A Supply-Noise-Induced Jitter-Cancelling Clock Distribution Network for LPDDR5 Mobile DRAM featuring a 2nd-order Adaptive Filter

Abstract

With the increasing demand for low-power, high-speed DRAMs, LPDDR5 featuring a speed of 6.4Gb/s has recently been announced [1]. One of the most critical issues of high-performance DRAM is the supply-noise induced jitter (SIJ) generated by the clock distribution network (CDN) and the transmit and receive paths. Conventional CDN SIJ coping methods use supply voltage regulators and decoupling capacitors. Unfortunately, a supply regulator is not suitable for low-voltage mobile DRAM due to the required drop-out voltage headroom, while the decoupling capacitor cannot sufficiently filter low-frequency noise without requiring excessive area. In this paper, we propose an SIJ cancelation technique based on an adaptive filter (AF) using a least mean square (LMS) algorithm; it cancels jitter along the CDN and the transmit and receive paths, which include serializers and pre-drivers.

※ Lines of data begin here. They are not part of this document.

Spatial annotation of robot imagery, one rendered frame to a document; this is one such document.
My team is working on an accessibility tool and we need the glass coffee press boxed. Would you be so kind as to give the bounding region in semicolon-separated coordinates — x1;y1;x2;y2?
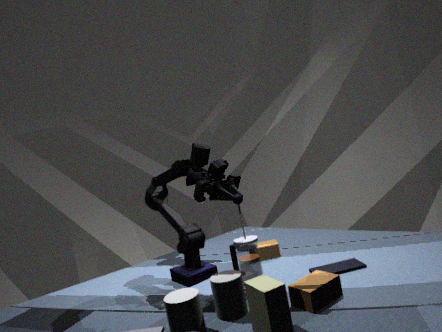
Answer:
229;194;263;283

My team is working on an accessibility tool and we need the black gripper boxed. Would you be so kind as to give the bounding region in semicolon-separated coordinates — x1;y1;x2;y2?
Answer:
194;170;243;203

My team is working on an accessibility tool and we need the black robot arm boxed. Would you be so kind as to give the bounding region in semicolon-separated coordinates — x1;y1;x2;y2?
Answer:
145;143;229;272

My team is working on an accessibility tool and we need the white cylinder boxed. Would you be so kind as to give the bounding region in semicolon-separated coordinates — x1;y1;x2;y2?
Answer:
163;288;206;332
210;270;248;321

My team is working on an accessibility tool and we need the white flat bar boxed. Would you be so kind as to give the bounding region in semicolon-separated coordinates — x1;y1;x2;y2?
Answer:
121;326;164;332

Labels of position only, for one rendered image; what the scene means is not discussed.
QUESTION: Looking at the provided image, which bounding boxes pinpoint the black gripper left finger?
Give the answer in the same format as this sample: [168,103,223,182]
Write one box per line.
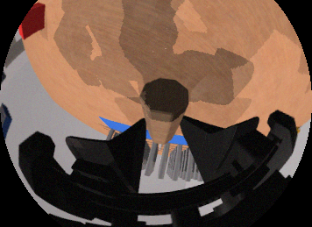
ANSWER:
[66,118,147,194]

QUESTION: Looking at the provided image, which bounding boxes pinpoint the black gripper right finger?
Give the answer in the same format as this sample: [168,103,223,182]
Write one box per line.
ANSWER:
[180,115,259,182]

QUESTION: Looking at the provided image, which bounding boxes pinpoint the blue flat strip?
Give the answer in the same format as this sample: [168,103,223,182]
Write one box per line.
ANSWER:
[99,117,187,145]

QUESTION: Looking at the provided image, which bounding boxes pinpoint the red cube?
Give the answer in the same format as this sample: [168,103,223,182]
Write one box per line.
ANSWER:
[18,3,46,40]

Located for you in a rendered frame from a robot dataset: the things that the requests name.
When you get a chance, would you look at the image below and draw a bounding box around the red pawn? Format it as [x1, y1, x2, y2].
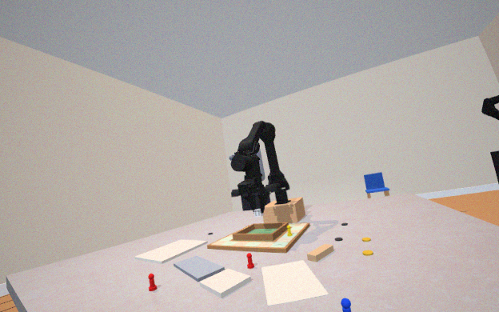
[246, 253, 254, 269]
[148, 274, 157, 291]

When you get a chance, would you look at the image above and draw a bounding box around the blue pawn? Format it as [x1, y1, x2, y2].
[341, 298, 351, 312]

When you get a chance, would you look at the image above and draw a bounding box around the white die with black pips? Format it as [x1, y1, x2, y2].
[254, 209, 264, 217]

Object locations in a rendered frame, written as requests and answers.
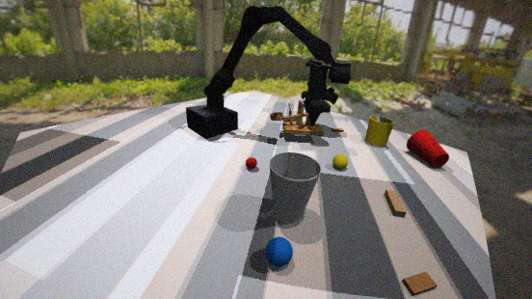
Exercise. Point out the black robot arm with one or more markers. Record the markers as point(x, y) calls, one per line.
point(252, 20)

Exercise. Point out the dark grey cup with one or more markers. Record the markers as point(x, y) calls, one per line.
point(293, 178)

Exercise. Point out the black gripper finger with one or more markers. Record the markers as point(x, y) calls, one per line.
point(306, 105)
point(313, 116)

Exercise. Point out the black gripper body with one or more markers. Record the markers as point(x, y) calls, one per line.
point(314, 94)

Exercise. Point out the dark red ball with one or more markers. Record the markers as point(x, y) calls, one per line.
point(251, 163)

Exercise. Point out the blue ball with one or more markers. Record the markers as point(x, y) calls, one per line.
point(279, 251)

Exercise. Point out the yellow ball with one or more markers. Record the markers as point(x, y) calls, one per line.
point(340, 161)

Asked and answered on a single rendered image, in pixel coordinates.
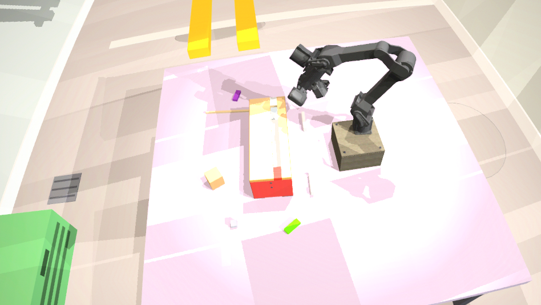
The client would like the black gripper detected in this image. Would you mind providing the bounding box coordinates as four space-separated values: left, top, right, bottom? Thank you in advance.
288 65 319 106

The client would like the small purple block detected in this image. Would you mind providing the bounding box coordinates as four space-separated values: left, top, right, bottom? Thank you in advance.
233 90 241 102

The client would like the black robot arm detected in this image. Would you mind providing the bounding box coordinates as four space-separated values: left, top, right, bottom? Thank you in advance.
289 41 417 135

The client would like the small green block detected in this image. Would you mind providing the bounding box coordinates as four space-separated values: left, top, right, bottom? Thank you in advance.
284 218 301 235

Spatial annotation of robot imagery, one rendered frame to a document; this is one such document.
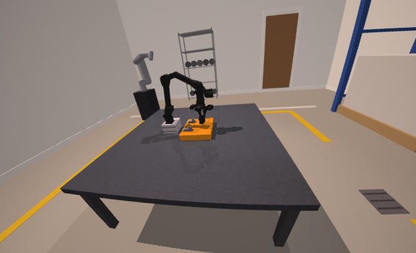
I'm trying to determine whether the orange flat plate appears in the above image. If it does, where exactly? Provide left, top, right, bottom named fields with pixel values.
left=179, top=118, right=213, bottom=141

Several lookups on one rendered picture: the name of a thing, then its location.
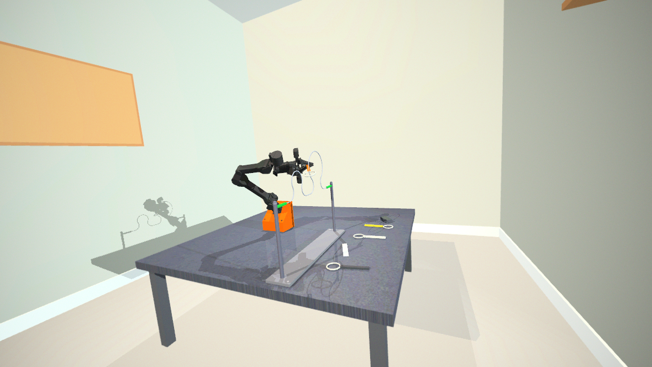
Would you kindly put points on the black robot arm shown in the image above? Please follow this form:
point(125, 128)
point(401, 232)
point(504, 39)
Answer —
point(275, 161)

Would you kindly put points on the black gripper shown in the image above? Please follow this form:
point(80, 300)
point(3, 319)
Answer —
point(299, 161)

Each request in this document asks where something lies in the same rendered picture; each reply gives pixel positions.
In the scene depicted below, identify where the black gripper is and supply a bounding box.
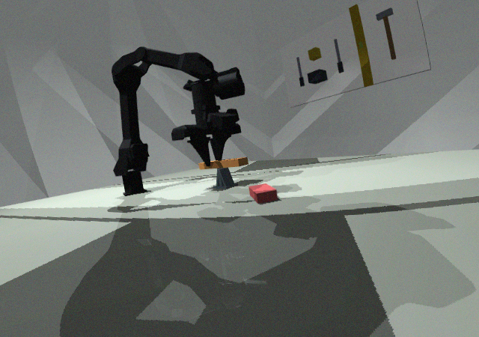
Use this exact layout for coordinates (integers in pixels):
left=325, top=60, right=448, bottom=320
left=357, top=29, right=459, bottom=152
left=171, top=101, right=241, bottom=166

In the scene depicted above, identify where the red block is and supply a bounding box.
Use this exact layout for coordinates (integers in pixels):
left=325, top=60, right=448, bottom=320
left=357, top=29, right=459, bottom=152
left=248, top=183, right=278, bottom=203

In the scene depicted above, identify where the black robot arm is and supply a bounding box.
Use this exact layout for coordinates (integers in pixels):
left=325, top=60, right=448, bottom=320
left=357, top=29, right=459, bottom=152
left=112, top=46, right=245, bottom=196

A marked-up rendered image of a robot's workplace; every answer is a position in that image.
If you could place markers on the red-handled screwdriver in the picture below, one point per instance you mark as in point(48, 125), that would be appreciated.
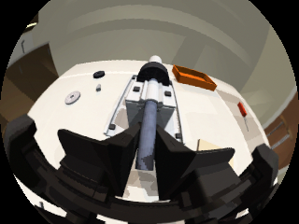
point(242, 110)

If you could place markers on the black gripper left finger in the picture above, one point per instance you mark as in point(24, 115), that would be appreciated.
point(116, 154)

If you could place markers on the orange rectangular tray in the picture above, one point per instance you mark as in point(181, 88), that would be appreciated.
point(193, 78)

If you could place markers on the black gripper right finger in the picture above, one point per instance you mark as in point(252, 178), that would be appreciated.
point(174, 162)

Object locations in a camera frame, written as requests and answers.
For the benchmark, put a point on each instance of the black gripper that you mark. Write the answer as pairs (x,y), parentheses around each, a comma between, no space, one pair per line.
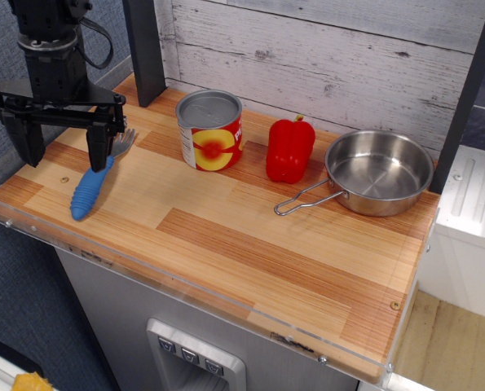
(58,92)

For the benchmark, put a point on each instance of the silver pan with wire handle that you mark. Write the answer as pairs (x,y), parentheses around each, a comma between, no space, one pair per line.
(373,173)

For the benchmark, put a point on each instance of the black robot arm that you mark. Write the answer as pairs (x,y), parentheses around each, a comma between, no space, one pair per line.
(54,20)

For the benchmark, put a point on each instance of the red yellow tin can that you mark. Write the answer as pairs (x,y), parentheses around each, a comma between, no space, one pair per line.
(210,129)

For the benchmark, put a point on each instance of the grey toy fridge cabinet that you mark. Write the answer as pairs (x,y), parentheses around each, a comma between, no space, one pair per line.
(119,309)

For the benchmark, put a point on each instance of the red bell pepper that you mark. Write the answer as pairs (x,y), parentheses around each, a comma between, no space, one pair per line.
(290,145)

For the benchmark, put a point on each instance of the yellow black object at corner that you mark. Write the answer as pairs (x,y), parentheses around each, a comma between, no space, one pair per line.
(18,372)

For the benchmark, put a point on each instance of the silver dispenser panel with buttons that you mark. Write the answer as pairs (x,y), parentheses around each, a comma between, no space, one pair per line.
(193,354)

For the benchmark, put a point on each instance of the white toy sink unit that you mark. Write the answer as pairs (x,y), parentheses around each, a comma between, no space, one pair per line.
(452,267)

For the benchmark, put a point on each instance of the blue handled fork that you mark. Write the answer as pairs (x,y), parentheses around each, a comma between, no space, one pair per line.
(88,189)

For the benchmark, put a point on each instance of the dark grey left post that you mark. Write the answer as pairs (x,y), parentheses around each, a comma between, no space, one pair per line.
(145,49)

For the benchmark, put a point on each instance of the dark grey post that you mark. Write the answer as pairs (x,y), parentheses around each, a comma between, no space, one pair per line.
(145,49)
(464,107)

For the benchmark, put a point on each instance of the dark grey right post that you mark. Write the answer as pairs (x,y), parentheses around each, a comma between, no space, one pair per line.
(464,107)

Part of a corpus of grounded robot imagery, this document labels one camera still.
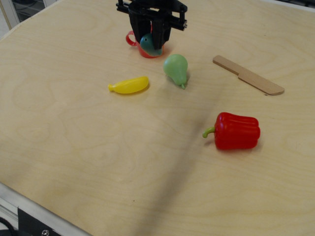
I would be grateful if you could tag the red toy bell pepper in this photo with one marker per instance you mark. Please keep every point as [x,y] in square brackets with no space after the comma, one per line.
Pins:
[234,132]

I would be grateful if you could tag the light green toy pear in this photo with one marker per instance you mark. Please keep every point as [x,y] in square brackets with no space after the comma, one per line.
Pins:
[175,67]

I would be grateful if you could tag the wooden toy knife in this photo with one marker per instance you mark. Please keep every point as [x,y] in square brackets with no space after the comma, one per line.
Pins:
[249,77]

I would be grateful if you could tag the aluminium table frame rail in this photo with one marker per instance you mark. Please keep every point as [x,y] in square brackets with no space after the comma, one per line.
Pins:
[10,200]

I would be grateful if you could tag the yellow toy banana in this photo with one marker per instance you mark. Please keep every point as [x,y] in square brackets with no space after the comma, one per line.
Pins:
[130,86]

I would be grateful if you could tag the dark green toy cucumber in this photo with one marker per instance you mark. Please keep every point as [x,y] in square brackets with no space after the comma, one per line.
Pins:
[147,45]

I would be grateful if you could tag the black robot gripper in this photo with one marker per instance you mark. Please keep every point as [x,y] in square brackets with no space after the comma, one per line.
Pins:
[162,15]

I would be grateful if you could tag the red plastic cup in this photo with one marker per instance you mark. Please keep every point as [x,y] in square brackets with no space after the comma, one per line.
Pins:
[130,39]

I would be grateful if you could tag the black metal bracket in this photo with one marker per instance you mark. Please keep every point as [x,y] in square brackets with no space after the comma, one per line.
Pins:
[33,226]

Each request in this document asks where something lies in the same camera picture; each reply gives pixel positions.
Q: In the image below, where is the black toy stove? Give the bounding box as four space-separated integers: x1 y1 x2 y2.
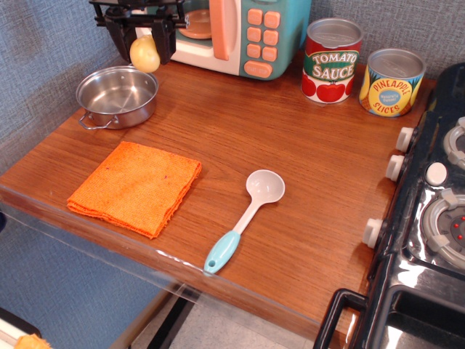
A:
314 63 464 348

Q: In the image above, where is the yellow toy potato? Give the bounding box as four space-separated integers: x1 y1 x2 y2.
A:
129 35 161 73

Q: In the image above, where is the tomato sauce can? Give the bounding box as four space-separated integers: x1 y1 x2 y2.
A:
301 17 364 104

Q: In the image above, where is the pineapple slices can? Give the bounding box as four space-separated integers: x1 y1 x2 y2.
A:
359 48 426 118

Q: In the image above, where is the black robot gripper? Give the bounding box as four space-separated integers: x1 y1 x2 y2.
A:
89 1 190 65

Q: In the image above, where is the white ladle teal handle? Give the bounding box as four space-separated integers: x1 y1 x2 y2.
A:
203 169 286 274

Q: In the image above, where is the teal toy microwave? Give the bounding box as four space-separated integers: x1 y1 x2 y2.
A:
171 0 312 81

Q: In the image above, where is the white stove knob front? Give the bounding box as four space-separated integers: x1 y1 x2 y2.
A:
363 218 384 249

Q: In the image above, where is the white stove knob rear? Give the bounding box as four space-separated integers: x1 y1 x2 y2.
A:
395 127 415 153

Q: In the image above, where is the small steel pot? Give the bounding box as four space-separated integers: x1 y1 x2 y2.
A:
76 65 159 130

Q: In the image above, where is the orange object bottom corner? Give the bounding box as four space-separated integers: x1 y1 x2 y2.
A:
14 334 52 349

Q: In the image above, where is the white stove knob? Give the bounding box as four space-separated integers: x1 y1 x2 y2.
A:
385 155 405 182
395 127 415 153
363 218 384 249

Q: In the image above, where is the orange folded towel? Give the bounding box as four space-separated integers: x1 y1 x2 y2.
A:
67 142 202 239

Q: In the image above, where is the white stove knob middle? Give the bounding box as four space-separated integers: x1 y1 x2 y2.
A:
385 155 405 182

The proposed technique includes a 2nd-order AF to maximize jitter cancellation in the clock path, which has a non-linear supply-to-jitter characteristic [2]. Implemented in 28nm CMOS, the proposed SIJ cancellation scheme reduces the RMS jitter of the RDQSc clock from 27.33 to 4.20ps and improves the data eye opening from 22.34 to 99.12ps when operating at 6.4Gb/s with a 60mV_p-p 1 MHz supply noise.